Ify Chiejina (full name: Ifeatuanya Chiejina) born and raised in New York City, is a lgbo female visual artist whose work can be understood as a reflection of Nigerian customs and traditions. Chiejina creates portraits in acrylic on canvas and/or paper, and also in wet and dry based mediums such as charcoal to then distort the human figure with the intention of exploring human emotions. As a visual artists, she is interested in identifying the significance of self with feelings and thoughts. Her works in heavily influenced by German Abstract Expressionism, Expressionists, and Graphic artists. To read more about Chiejina’s work and compelling artist statement, check her website.

Deidrick Brackens, "how to return," 2017. Photo courtesy of Denny Gallery.

Deidrick Brackens, “how to return,” 2017. Photo courtesy of Denny Gallery.

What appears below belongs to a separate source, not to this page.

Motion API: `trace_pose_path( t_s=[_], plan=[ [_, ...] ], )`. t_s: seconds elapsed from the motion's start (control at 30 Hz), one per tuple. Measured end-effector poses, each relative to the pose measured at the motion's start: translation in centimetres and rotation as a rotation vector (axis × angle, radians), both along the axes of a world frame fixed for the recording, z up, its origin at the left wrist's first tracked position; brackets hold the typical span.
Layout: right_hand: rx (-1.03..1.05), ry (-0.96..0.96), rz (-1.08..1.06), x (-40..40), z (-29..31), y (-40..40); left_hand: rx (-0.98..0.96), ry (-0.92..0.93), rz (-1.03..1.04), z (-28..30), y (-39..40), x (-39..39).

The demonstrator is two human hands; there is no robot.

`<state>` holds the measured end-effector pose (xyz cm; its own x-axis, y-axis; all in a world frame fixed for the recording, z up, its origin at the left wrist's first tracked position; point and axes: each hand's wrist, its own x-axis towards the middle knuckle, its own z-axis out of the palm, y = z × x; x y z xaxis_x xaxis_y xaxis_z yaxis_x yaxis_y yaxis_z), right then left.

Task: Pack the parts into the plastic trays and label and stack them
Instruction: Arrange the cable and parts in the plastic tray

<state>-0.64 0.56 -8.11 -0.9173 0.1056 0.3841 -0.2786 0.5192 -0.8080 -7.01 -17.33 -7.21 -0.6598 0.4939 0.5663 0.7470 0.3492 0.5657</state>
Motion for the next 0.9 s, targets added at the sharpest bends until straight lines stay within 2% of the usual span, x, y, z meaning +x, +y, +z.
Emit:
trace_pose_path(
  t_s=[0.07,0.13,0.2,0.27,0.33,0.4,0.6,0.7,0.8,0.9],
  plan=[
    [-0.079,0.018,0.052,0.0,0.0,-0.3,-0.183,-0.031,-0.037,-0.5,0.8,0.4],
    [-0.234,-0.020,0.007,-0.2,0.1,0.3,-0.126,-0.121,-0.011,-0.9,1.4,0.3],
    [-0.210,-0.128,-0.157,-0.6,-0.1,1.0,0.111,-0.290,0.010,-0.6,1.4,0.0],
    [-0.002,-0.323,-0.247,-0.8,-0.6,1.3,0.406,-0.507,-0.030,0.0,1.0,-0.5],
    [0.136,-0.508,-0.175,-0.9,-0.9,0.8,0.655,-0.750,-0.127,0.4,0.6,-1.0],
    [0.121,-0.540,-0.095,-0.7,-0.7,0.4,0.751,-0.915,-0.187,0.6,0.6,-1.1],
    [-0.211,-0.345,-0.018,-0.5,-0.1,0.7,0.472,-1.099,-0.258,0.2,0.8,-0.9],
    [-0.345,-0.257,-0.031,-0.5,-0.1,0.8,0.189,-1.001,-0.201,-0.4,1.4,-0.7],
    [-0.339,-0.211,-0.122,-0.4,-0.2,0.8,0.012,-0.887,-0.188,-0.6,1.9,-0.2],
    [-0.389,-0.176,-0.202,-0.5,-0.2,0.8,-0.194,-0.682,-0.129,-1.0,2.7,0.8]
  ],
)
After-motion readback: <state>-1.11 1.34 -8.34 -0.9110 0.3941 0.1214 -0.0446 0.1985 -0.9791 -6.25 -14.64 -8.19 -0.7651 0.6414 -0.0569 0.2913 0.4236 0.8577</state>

Diedrick Brackens at “The Unhomely”

Denny Gallery

June 29–August 18, 2017

In the group exhibition “The Unhomely” at Denny Gallery, the textile works of Diedrick Brackens are included in an ongoing conversation that aims to explore the experience of being an artist in a globalized world and art world, inspired by Homi Bhabha’s post-colonialist idea of the “unhomely.” Described as the “shock of recognition of the world-in-the-home, and the-home-in-the-world” the unhomely concept has been used to describe the feeling that many people share in the U.S. where they are unable to identify with the politics that affect their private and professional lives.

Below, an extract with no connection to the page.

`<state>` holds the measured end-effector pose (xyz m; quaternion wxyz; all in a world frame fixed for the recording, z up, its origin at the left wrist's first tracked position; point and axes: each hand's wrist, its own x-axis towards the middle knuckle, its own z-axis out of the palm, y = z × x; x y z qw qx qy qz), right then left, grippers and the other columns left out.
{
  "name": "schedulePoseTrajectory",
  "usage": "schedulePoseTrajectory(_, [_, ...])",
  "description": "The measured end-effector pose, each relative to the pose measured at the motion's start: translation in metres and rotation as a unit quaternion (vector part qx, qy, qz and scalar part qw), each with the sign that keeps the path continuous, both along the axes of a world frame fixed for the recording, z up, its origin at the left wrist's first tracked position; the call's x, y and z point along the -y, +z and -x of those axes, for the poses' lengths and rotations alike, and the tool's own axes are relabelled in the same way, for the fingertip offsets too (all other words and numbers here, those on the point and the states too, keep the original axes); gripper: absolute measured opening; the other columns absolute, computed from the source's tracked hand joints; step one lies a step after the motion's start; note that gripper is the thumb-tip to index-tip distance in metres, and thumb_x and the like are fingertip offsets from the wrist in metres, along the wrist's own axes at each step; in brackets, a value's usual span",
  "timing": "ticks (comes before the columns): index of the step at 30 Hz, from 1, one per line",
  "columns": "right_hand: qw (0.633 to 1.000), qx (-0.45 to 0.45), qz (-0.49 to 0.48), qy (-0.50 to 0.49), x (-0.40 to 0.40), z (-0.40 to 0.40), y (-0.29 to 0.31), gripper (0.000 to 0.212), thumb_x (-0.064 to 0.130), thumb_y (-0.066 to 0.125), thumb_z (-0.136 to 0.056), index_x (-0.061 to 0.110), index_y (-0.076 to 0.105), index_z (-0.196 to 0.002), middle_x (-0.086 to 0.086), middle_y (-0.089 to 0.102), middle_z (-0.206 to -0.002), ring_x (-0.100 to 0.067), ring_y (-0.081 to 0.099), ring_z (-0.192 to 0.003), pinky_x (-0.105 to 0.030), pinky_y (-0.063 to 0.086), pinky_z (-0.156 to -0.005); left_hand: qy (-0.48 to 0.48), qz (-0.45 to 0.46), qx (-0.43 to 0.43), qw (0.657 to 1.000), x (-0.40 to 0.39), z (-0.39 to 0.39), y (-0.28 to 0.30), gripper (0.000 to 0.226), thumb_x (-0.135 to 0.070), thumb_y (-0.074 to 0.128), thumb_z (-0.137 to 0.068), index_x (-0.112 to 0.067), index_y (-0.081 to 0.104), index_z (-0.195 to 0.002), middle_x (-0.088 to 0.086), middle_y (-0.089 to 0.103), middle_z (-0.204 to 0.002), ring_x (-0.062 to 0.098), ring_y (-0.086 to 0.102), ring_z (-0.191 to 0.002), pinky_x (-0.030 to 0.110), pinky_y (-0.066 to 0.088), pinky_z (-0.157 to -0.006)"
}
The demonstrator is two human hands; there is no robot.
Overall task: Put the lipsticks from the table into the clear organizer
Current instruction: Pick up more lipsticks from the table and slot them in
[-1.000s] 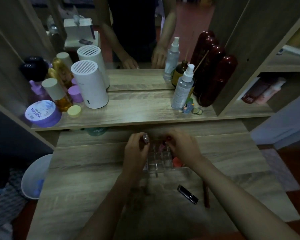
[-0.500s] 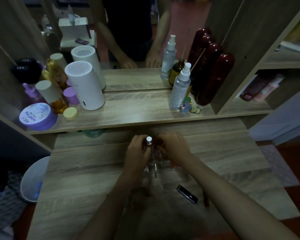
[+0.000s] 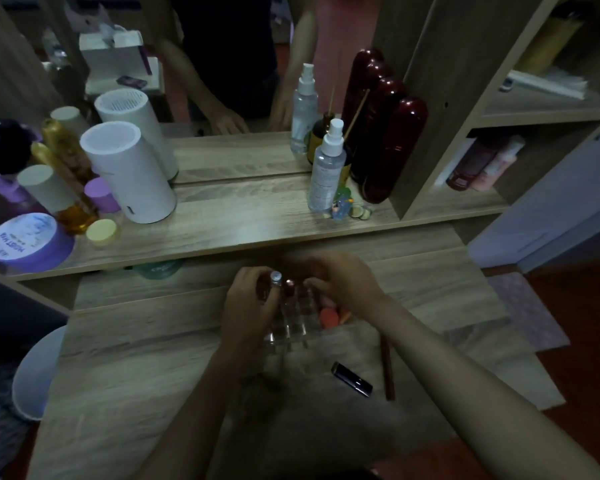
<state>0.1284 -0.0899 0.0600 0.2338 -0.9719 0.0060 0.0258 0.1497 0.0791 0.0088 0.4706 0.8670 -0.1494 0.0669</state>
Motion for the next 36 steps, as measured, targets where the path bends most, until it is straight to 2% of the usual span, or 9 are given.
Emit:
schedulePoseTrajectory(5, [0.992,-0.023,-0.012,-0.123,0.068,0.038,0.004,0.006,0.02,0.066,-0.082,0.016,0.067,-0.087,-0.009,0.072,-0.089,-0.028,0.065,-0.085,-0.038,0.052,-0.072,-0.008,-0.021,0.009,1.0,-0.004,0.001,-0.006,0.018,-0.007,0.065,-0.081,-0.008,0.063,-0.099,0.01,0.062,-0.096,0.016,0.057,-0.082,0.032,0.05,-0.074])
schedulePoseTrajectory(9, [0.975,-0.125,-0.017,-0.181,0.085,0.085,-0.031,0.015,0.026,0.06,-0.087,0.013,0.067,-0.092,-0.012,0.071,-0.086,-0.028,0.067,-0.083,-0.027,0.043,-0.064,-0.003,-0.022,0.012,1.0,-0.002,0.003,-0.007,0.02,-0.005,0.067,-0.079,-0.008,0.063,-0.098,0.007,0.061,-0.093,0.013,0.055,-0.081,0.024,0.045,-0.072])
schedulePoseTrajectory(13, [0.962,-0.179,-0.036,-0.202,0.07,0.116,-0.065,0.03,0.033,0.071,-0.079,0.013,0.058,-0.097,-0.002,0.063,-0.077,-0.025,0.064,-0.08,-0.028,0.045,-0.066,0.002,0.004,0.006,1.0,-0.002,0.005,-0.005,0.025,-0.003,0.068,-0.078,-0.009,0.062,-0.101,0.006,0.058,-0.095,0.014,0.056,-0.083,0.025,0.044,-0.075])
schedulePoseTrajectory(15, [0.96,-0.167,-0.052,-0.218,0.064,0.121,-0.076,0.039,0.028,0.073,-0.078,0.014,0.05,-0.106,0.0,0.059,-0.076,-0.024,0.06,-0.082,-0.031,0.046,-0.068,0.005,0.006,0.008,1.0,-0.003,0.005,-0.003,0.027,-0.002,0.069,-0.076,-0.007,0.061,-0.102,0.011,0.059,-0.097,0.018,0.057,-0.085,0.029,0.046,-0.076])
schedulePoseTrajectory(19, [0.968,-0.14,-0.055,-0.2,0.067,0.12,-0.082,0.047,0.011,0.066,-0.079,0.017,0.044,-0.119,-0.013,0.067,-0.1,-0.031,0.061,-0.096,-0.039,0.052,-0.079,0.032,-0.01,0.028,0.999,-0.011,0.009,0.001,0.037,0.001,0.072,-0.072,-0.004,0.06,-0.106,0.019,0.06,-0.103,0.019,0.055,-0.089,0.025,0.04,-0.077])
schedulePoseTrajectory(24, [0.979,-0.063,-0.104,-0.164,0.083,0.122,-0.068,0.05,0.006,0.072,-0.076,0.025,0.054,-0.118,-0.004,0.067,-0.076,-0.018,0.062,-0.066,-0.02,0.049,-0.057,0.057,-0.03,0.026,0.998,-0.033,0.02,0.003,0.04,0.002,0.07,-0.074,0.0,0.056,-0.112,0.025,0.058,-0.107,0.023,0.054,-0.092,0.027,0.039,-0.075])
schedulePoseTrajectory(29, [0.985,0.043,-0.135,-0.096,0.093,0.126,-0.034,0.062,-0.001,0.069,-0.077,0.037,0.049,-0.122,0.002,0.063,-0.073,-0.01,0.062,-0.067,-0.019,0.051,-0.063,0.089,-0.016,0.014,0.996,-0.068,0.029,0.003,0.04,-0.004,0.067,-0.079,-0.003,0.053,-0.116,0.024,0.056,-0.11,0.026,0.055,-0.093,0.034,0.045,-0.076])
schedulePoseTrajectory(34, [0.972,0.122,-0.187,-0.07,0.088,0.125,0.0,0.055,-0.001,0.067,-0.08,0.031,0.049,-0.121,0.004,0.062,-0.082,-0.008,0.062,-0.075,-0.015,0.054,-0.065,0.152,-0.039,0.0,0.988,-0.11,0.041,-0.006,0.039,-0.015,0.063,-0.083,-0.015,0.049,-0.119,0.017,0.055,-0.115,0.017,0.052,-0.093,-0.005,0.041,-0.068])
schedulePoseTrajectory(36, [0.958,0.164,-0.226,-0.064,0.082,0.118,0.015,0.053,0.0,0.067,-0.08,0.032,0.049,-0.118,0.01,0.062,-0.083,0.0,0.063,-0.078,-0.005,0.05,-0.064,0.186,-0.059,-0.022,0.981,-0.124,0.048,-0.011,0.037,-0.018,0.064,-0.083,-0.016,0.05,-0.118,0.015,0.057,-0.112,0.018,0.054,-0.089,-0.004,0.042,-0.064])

Diedrick Brackens is a Los Angeles-based artist who creates weavings that incorporate techniques drawn from European tapestries, West African weavings, and Southern quilts. However, more than mixing techniques, Brackens is mixing histories and traditions. Brackens uses textiles to talk about his identities, “I pull on textile traditions from the cultures that are a part of my makeup: European tapestry, strip-woven kente cloth of Ghana, and the quilts of the American south. Through weaving and sewing, I am able to make a fabric that fully integrates all parts of my experience.” Brackens in an interview for The Daily Californian.

Exhibition poster, "TT52," Lyles & King. Photo courtesy of Lyles & King.

Exhibition poster, “TT52,” Lyles & King. Photo courtesy of Lyles & King.

 

Yann Gerstberger, " R.D.A. (Royal Drums Ancestors)," 2017. Photo courtesy of Lyle &Kings.

Yann Gerstberger, ” R.D.A. (Royal Drums Ancestors),” 2017. Photo courtesy of Lyle &Kings.

Yann Gerstberger at “TT52”

Lyles & King

June 8–July 28, 2017

TT52 is widely known as the tomb of Ancient Egyptian official Nakht and his wife Tawy located on the western side of the Nile river, but for gallery Lyle & King it is a way of deciphering the paintings by American artist Trudy Benson and the textiles by the French artist Yann Gerstberger. Currently living and working in Mexico City, Gerstberger creates colorful and rugged tapestries, by inserting marked sourced fabrics among hand-dyed mop-head strans glued to a vinyl surface. His methodology proposes craftsmanship itself as an image making technique. For this body of work, Gerstberger references the comic “Fabulas Panicas” (panicking fables) by Chilean-French artist Alejandro Jodorowsky, the European fantasies of the tropical, but he also draws from and continues the modernist tradition of his native France. All of this resulting, in large-scale surrealist landscapes, filled with colors and textures, worth of staring for awhile!